De la Chine à la Provence
ZAO-WOU-KI – Il ne fait jamais nuit
Exposition à l’hôtel de Caumont-Centre d’Art à Aix-en-Provence
Les artistes puisent toujours leur inspiration chez les artistes qui les ont précédés, chez les grands maîtres. S’ils le peuvent, ils visitent les musées, les galeries, ils copient, ils s’approprient, puis ils réinventent à leur manière ce qu’ils ont observé, admiré, travaillé.
Zao Wou-Ki n’échappe pas à la règle !
Une des premières œuvres connues du peintre chinois est une nature morte aux pommes de 1935-36. Les couleurs, la touche, la lumière, la composition ne sont pas sans nous rappeler les nombreuses natures mortes réalisées par Paul Cézanne. Zao Wou-Ki n’a que 15 ans, il vient de rentrer à l’école des beaux-arts de Hangzhou quand il réalise cette œuvre académique et figurative, il est en pleine exploration.
Il n’a pourtant jamais quitté la Chine, mais il a eu accès à des reproductions, des livres, des cartes postales et l’apprentissage à l’école de beaux-arts est dispensé à la fois par des professeurs chinois et par des professeurs occidentaux. Il s’éloigne très rapidement de la tradition de son pays, délaisse l’encre et commence très tôt le travail à l’huile.
Cézanne ne sera pas le seul artiste occidental à inspirer Zao Wou-ki mais c’est l’un des premiers. Soixante-dix plus tard, il réalise une œuvre qui est un hommage au peintre aixois. Ces hommages font partie de la tradition chinoise, ce dyptique atteste l’admiration et le respect qu’il pouvait avoir pour le grand maître de l’histoire de l’art moderne. Bien sûr, ces soixante- dix années de créations lui permettent de se détacher de l’œuvre originale. Ces deux tableaux réalisés quasiment aux deux extrémités de la carrière du peintre, nous montre son évolution. Cette toile, intitulée hommage à Cézanne 06-11-2005 réinterprète une Sainte Victoire au grand pin, peinte par Cézanne en 1887. Zao Wou-ki a déstructuré, synthétisé l’espace, qui devient évanescent, éphémère contrairement à la Sainte Victoire solide et minérale de Cézanne. La lumière et les couleurs sont vibrantes, le grand pin est le seul élément figuratif. Il s’émancipe complètement par rapport au tableau original, mais assume ses origines.

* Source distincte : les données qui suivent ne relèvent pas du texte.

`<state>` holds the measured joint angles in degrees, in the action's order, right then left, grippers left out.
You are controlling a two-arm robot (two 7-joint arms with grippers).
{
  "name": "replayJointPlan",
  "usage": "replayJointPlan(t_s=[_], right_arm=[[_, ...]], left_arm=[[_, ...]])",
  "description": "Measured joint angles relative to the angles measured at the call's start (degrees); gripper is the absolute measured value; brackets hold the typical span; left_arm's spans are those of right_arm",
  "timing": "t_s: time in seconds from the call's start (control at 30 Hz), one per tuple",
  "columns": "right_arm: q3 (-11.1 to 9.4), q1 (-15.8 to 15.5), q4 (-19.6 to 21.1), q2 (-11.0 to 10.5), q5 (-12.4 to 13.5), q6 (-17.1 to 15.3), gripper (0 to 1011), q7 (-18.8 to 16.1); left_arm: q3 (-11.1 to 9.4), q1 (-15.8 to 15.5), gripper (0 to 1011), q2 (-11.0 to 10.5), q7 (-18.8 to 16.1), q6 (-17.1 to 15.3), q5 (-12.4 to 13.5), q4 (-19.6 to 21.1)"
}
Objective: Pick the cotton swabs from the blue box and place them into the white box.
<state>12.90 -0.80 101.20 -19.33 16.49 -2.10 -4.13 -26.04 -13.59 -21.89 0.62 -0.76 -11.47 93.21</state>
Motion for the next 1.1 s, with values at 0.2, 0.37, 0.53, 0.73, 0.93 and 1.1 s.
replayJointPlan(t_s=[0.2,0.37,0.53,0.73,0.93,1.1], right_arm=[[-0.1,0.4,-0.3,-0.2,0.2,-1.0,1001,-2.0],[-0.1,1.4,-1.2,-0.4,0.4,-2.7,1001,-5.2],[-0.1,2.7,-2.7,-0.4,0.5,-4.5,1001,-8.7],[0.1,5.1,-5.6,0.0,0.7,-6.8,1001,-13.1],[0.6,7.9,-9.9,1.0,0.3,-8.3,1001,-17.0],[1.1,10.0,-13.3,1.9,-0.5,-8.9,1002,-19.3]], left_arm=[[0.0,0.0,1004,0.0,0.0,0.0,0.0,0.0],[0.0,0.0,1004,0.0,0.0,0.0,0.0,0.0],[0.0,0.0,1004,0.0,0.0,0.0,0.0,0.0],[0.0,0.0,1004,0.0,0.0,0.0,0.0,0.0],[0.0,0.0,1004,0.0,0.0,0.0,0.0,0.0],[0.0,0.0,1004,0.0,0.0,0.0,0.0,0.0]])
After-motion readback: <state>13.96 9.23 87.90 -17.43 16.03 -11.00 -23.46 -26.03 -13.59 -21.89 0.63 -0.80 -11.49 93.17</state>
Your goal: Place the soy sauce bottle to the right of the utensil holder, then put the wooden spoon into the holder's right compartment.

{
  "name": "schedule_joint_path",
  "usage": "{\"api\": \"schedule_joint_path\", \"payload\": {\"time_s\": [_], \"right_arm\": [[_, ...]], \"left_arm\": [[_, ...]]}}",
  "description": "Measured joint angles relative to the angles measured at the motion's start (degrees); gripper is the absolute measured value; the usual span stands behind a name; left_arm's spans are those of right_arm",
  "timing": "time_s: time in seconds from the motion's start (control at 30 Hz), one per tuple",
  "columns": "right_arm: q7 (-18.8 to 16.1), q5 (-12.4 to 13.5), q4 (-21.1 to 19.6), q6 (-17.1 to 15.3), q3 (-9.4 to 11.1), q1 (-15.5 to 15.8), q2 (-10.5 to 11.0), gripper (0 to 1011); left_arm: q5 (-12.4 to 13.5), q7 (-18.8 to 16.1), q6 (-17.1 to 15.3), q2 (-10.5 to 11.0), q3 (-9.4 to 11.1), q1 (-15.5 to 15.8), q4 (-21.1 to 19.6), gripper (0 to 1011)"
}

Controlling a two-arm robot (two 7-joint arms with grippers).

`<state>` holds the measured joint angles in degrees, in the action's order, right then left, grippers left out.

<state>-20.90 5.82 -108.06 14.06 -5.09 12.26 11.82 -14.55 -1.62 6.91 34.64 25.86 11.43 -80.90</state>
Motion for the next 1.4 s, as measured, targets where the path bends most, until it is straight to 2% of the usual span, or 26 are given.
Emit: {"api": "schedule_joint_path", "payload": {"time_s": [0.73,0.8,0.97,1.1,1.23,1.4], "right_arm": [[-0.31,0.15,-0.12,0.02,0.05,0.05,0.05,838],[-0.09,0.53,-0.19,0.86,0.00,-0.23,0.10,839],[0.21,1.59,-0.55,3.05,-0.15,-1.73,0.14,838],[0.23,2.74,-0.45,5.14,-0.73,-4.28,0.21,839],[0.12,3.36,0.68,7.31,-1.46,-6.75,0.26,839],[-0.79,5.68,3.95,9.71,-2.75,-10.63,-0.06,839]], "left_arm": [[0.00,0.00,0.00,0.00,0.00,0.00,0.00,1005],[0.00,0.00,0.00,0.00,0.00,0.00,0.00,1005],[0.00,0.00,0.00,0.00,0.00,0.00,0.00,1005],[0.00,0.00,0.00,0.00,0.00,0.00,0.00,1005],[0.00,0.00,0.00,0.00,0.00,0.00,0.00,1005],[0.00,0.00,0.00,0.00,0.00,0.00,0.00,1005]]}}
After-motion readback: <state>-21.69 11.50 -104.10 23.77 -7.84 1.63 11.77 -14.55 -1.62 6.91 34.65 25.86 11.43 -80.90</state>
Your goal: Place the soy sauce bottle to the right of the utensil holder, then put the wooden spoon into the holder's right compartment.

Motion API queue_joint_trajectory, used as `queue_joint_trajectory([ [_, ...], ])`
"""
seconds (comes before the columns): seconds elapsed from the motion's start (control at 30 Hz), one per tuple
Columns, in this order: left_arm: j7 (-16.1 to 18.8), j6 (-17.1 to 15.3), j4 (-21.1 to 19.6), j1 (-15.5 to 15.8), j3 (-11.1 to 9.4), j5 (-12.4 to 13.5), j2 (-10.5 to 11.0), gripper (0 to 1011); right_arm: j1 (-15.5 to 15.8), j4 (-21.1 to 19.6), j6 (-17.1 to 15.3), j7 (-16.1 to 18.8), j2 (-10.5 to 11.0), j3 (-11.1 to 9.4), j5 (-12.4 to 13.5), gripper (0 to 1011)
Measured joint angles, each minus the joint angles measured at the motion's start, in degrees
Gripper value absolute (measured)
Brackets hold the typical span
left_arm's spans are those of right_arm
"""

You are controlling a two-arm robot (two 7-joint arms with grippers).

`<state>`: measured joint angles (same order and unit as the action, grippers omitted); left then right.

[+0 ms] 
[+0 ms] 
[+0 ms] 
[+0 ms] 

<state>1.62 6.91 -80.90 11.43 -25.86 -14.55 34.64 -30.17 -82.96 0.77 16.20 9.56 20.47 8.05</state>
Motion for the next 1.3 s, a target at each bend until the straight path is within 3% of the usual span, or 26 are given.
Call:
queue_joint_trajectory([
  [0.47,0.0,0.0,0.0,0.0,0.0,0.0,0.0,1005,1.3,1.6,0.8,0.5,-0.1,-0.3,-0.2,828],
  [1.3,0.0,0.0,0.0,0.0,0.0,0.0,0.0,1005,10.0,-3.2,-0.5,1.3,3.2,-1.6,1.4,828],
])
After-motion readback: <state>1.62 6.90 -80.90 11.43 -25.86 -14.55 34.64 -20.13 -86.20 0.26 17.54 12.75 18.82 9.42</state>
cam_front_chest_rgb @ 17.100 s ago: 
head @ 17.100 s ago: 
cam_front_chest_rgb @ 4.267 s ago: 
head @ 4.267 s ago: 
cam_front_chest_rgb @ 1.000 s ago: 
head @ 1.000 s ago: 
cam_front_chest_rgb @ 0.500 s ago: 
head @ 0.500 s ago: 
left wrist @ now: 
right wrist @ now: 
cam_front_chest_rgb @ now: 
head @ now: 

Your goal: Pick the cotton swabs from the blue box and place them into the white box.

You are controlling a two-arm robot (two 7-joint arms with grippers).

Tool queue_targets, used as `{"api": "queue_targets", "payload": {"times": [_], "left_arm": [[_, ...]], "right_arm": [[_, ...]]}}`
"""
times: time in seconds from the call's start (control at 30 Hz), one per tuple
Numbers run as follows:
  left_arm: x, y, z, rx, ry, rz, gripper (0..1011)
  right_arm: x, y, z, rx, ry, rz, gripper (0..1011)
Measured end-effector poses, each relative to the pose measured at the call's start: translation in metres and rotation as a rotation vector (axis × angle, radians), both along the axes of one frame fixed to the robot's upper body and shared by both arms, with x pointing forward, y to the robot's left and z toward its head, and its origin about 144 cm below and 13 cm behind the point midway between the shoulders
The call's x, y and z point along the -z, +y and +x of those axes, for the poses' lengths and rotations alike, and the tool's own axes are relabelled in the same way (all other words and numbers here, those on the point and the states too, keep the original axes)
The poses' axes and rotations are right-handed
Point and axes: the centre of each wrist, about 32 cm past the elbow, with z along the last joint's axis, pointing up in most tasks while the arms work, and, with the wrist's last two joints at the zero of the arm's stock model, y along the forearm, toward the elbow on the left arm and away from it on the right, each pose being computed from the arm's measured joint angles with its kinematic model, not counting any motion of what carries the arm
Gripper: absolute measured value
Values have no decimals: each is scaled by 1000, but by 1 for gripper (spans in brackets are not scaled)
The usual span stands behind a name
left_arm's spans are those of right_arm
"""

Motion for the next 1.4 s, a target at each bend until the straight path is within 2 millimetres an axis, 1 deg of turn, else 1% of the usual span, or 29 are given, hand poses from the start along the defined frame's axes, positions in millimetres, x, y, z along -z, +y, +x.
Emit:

L’exposition présentée à l’hôtel de Caumont jusqu’au 10 octobre 2021 montre la complexité de l’œuvre de Zao Wou-ki, ses sources d’inspirations, cette dualité entre la tradition chinoise et l’art occidental, ses périodes figuratives et abstraites et surtout le magnifique travail qu’il fera sur la lumière.